Dennis Morris

No. 40
- Position: Tight end

Personal information
- Born: February 15, 1987 (age 39) Shreveport, Louisiana, U.S.
- Listed height: 6 ft 2 in (1.88 m)
- Listed weight: 260 lb (118 kg)

Career information
- High school: Woodlawn (Shreveport)
- College: Louisiana Tech
- NFL draft: 2010: 6th round, 174th overall pick

Career history
- Washington Redskins (2010)*; St. Louis Rams (2010); San Diego Chargers (2011)*; West Texas Wildcatters (2014);
- * Offseason and/or practice squad member only

Awards and highlights
- All-American (2009); First-team All-Western Athletic Conference (2009);
- Stats at Pro Football Reference

= Dennis Morris (American football) =

American football player (born 1987)

Dennis Morris (born February 15, 1987) is an American former professional football player who was a tight end in the National Football League (NFL). Morris played college football for the Louisiana Tech Bulldogs, earning All-American honors in 2009. He was selected in the sixth round of the 2010 NFL draft by the Washington Redskins.

He was also a member of the St. Louis Rams, San Diego Chargers, and West Texas Wildcatters.

==Early life==
Morris was born in Shreveport, Louisiana, where he attended and played high school football for Woodlawn High School. A multi-talented athlete, he played wide receiver, running back, quarterback, and linebacker while in high school. In his career, he totaled 1,947 yards rushing and 26 touchdowns, as well as 216 career tackles and eight interceptions. Morris earned all-district honors three times and was named to the Shreveport Times All-City team as a senior.

Morris also ran track and played basketball. As a senior, he was named the District 1-4A MVP in basketball.

==College career==
Morris played college football at Louisiana Tech University. He played in 48 career games with 21 starts, and totaled 70 career receptions for 1,144 yards and 16 touchdowns.

As a freshman, Morris played in all 13 games (two started) as a tight end, a position he did not play in high school. In the third game of the season, he recorded 103 receiving yards in a loss against Texas A&M University. On November 4, 2006, he caught his first touchdown reception in a win against the University of North Texas. Morris finished the season with 16 receptions for 284 yards and three touchdowns.

Morris played in all 12 games as a sophomore and had nine catches for 79 yards. In addition to playing tight end, he was also used as a blocking back and running back in goal-line situations. On September 8, 2007, he scored his first career rushing touchdown in a 45-44 overtime loss against the University of Hawaii. During his junior season, Morris played in all 13 games and started seven. He had seven receptions for 158 yards and one touchdown.

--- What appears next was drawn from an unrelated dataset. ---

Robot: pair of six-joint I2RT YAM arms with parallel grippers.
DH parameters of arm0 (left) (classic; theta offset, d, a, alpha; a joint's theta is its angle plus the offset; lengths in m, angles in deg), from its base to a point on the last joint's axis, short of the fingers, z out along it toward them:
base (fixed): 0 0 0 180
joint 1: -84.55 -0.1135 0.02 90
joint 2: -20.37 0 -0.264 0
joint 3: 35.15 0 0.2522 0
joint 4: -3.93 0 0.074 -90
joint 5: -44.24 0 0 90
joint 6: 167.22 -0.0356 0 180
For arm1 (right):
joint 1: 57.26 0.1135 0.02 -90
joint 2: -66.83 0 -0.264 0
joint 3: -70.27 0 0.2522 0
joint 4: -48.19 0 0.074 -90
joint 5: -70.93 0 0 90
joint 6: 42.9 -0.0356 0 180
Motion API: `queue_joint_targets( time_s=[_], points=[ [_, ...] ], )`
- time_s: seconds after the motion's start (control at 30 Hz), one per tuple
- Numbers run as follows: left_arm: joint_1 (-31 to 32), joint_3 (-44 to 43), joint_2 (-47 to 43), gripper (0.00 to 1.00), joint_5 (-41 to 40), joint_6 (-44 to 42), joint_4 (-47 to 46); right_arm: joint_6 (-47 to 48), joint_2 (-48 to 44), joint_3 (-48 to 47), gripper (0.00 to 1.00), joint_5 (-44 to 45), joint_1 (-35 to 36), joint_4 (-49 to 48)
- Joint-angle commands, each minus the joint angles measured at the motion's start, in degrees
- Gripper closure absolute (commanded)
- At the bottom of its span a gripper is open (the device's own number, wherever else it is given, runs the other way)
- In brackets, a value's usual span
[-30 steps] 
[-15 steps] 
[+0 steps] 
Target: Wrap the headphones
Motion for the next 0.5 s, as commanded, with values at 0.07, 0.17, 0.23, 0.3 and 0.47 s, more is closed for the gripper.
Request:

As a senior, Morris earned first-team All-Western Athletic Conference and All-American honors and had a team-high 38 receptions for 623 yards and 12 touchdowns. His twelve touchdowns were the most nationally by a tight end. On November 21, 2009, he set career-highs in receptions (seven), receiving yards (131) and touchdowns (three) in a loss against Fresno State University. He became the first Louisiana Tech player since 1999 to catch three touchdown passes in a game. When his college career ended, he ranked tenth in school history with 16 touchdown receptions.

==Professional career==

Pre-draft measurables
| Height | Weight | 40-yard dash | 10-yard split | 20-yard split | 20-yard shuttle | Three-cone drill | Vertical jump | Broad jump | Bench press | Wonderlic |
| 6 ft 1+1⁄8 in (1.86 m) | 265 lb (120 kg) | 4.82 s | 1.73 s | 2.81 s | 4.65 s | 7.26 s | 29 in (0.74 m) | 9 ft 1 in (2.77 m) | 20 reps | x |
All values from LA Tech Pro Day

===Washington Redskins===
Morris was selected in the sixth round (174th overall) of the 2010 NFL draft by the Washington Redskins. He signed a four-year $1.823 million contract, including a $118,000 signing bonus, with the Redskins on June 11, 2010.

===St. Louis Rams===
On August 30, 2010, Morris was traded to the St. Louis Rams for an undisclosed conditional draft pick.

===San Diego Chargers===
On January 12, 2011, Morris was signed to a reserve/future contract by the San Diego Chargers. He was waived/injured on August 24, and after passing through waivers unclaimed, reverted to injured reserve.

===West Texas Wildcatters===
In 2014, Morris signed to play for the West Texas Wildcatters of the Lone Star Football League.